Sebagai seorang suami, Arshel menyediakan tempat tinggal dan memenuhi semua kebutuhan Maura selama mengandung. Tapi tentu saja, kejelasan status tetap penting di mata Maura. Dia ingin mendapatkan posisi sebagai seorang istri seutuhnya tanpa harus bersembunyi dari siapa pun.

Sejak awal kehamilannya, Arshel juga sudah berjanji akan menikahi Maura secara hukum setelah anak mereka lahir.

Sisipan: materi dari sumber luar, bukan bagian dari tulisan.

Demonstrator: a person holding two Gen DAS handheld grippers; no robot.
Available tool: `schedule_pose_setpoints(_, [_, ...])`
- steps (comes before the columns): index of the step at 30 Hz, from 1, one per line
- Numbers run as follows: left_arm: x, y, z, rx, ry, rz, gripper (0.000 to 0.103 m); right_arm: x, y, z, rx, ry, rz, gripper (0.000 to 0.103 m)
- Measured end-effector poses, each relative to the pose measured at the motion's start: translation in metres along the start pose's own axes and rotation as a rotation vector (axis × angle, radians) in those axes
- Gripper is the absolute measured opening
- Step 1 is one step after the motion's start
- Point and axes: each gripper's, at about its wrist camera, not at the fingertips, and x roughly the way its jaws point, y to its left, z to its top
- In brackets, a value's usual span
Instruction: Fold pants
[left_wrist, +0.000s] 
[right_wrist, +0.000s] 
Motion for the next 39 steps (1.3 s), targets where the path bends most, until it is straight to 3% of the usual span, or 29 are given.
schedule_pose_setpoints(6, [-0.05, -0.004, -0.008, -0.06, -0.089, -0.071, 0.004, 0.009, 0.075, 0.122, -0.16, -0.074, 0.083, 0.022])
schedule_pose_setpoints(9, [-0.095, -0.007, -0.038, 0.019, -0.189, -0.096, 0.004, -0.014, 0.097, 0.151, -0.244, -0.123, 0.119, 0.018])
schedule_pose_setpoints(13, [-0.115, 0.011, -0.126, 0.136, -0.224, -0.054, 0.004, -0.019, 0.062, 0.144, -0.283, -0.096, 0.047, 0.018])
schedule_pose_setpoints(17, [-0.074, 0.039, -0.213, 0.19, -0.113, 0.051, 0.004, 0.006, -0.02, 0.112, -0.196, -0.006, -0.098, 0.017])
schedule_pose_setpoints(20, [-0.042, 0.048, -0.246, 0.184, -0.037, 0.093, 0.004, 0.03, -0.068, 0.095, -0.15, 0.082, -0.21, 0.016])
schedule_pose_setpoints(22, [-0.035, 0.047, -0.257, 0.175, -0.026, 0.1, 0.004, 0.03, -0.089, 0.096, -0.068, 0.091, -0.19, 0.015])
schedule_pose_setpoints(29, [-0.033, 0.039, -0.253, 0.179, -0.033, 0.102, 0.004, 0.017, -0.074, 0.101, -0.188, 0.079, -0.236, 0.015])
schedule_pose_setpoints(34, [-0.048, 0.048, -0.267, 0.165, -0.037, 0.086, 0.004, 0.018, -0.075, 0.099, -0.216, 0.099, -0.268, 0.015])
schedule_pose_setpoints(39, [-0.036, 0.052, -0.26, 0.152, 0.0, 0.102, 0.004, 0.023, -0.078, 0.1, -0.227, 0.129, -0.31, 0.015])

Kini setelah berhasil melahirkan anak laki-laki secara cesar, Maura pun menagih janji itu. Dia begitu bersabar menyembunyikan pernikahan dan kehamilannya dari orang lain. Bahkan Maura harus mengambil cuti sementara dari hotel milik Arshel agar tidak ketahuan sedang hamil. Selama sembilan bulan Maura menutup diri dari sekitar. Bahkan di tempat tinggal yang disediakan Arshel, Maura tidak berbaur dengan para tetangga.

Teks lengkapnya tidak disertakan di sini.